Multi-Agent Reinforcement Learning for Logistics

This project was for summer term 2020, you CAN NOT apply to this project anymore!

Results of this project are explained in detail in the final documentation and presentation.

Domain: Decision-making in complex and stochastic logistics systems is a major challenge. To optimize resource efficiency like the utilization of a railway network or the performance of autonomous robots in a chaotic warehouse, many providers of logistics services rely on heuristics. Due to the large sizes of logistics systems, a minimal improvement (e.g., by 1%) of the decision-making processes translates into millions of saved costs and a significant reduction of C02 emissions.

Methods: The use of Artificial Intelligence reports phenomenal results in complex decision-making systems. Techniques like multi-agent reinforcement learning (MARL) surpass human performance in highly complex domains like StarCraft 2. The data science & artificial intelligence department at MaibornWolff cooperates with providers of logistics services to apply these state-of-the-art methods to logistics systems.

Goal: The goal of this project is to optimize the logistics process of a simulated chaotic warehouse (CW). The metric to minimize are agents’ average steps taken to finish transactions. This optimization can be done through two methods: Through smart modeling of the CW and/or the implementation of a sophisticated MARL algorithm.

A chaotic warehouse consists of the following components: 

  • items ·
  • staging-in-area (one): items of an inbound-transaction arrive here
  • staging-out-area (one): items of an outbound-transaction need to be delivered here
  • bins (multiple): hold items
  • agents: are moving in the CW to put and pick items 
  • inbound-transactions: specify bundles of items to be picked from the staging-in-area and put into bins 
  • outbound-transactions: specify bundles of items to be picked from bins and delivered to the staging-out-area

Starting Point: As a participant for this project, you will get access to the implementation of a baseline algorithm and the simulation environment of the CW (Python Code). The baseline algorithm is based on Q-Learning and consists of a Deep-Q-Network. To meet the goal, you can use the provided code to develop your solution.

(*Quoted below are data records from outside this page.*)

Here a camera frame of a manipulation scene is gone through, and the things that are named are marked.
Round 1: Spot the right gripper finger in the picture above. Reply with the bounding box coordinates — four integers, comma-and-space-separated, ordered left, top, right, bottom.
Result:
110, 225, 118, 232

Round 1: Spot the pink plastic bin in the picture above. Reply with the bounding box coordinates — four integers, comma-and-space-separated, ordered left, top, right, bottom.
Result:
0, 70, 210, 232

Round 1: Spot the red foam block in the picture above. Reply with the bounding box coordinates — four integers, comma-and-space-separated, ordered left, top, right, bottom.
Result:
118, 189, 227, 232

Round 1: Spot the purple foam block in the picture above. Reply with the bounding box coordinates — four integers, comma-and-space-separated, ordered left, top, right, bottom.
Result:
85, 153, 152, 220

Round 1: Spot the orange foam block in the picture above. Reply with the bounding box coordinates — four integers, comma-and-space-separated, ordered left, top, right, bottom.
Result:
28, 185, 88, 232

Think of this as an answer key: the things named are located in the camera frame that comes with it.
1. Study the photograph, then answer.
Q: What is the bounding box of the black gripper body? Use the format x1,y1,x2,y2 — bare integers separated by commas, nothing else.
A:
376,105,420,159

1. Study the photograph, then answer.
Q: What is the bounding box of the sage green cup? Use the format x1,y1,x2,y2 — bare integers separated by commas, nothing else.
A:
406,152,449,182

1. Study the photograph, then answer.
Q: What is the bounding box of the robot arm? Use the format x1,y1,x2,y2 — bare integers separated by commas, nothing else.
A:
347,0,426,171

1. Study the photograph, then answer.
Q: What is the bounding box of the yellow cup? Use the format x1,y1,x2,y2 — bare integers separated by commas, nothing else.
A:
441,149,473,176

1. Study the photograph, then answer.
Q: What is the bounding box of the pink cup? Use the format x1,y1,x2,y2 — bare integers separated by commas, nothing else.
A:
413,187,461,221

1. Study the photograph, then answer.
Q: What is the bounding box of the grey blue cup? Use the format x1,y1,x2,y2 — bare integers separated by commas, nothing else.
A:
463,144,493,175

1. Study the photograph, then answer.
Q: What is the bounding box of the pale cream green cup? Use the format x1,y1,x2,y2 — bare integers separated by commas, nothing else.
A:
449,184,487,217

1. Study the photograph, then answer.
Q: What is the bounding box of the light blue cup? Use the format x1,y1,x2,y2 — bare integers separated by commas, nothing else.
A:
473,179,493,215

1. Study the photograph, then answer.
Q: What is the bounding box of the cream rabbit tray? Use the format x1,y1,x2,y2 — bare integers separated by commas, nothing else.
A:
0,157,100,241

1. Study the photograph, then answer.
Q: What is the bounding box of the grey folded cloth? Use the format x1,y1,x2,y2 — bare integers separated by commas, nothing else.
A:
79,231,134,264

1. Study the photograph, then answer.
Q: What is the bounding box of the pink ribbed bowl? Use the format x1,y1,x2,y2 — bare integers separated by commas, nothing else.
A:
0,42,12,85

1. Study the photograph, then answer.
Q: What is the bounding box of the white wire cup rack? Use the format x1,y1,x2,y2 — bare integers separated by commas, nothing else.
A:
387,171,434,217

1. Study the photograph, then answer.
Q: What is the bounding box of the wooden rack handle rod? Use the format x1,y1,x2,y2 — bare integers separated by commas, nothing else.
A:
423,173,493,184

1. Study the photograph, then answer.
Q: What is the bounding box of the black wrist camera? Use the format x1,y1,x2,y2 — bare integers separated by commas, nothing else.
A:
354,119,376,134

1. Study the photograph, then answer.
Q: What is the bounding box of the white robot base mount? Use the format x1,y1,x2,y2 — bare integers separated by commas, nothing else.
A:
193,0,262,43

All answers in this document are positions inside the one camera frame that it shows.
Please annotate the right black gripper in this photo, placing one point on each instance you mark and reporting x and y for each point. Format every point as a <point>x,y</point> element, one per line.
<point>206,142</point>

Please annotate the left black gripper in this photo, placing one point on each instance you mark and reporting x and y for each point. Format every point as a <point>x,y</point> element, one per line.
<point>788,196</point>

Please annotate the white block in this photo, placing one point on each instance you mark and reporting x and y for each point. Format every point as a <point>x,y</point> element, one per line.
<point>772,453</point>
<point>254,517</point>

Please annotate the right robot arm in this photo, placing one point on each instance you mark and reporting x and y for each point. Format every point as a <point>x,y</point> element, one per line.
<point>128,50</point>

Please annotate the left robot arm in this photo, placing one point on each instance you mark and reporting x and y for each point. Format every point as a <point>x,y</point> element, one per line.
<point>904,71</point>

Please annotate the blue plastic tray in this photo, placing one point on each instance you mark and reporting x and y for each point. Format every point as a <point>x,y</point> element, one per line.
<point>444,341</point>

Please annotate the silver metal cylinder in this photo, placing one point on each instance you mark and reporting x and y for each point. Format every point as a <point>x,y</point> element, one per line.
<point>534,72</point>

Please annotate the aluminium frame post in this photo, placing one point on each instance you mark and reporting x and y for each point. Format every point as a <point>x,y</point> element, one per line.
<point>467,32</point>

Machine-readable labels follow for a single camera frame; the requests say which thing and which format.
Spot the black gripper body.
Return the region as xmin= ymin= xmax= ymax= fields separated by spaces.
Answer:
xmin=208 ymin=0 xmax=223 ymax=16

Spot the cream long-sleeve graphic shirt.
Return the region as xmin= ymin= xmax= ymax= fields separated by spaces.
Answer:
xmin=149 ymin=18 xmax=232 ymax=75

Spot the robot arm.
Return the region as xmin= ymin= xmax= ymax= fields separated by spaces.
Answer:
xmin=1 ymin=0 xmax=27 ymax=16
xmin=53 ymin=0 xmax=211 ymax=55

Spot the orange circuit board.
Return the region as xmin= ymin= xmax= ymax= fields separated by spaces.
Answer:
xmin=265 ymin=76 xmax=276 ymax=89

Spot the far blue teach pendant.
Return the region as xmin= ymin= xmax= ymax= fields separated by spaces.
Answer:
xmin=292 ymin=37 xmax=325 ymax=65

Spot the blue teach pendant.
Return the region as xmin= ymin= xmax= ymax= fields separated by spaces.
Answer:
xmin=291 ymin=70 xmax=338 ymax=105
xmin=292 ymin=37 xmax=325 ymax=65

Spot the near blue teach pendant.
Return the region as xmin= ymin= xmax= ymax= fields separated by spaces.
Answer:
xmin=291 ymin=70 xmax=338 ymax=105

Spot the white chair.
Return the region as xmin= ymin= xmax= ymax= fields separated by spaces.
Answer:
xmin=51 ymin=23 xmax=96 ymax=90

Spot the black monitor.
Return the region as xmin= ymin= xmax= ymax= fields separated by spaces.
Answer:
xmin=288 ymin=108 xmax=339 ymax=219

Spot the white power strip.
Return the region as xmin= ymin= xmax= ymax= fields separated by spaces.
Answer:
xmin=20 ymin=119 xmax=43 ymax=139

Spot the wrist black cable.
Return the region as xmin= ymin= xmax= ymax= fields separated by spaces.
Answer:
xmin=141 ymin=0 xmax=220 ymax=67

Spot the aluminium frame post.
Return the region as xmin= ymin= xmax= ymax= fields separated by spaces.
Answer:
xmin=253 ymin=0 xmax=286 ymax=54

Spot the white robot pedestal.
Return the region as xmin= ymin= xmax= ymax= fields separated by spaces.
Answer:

What you’ll learn: From playing games to driving to controlling fleets of autonomous trains/robots to optimally distributing e-scooters in a city: Many problems require decision-making over time in dynamic environments. Throughout this project, you’ll understand how real-world decision-making processes can be modeled to simulate these processes. Furthermore, you’ll learn how AI can be used to learn optimized strategies for these processes.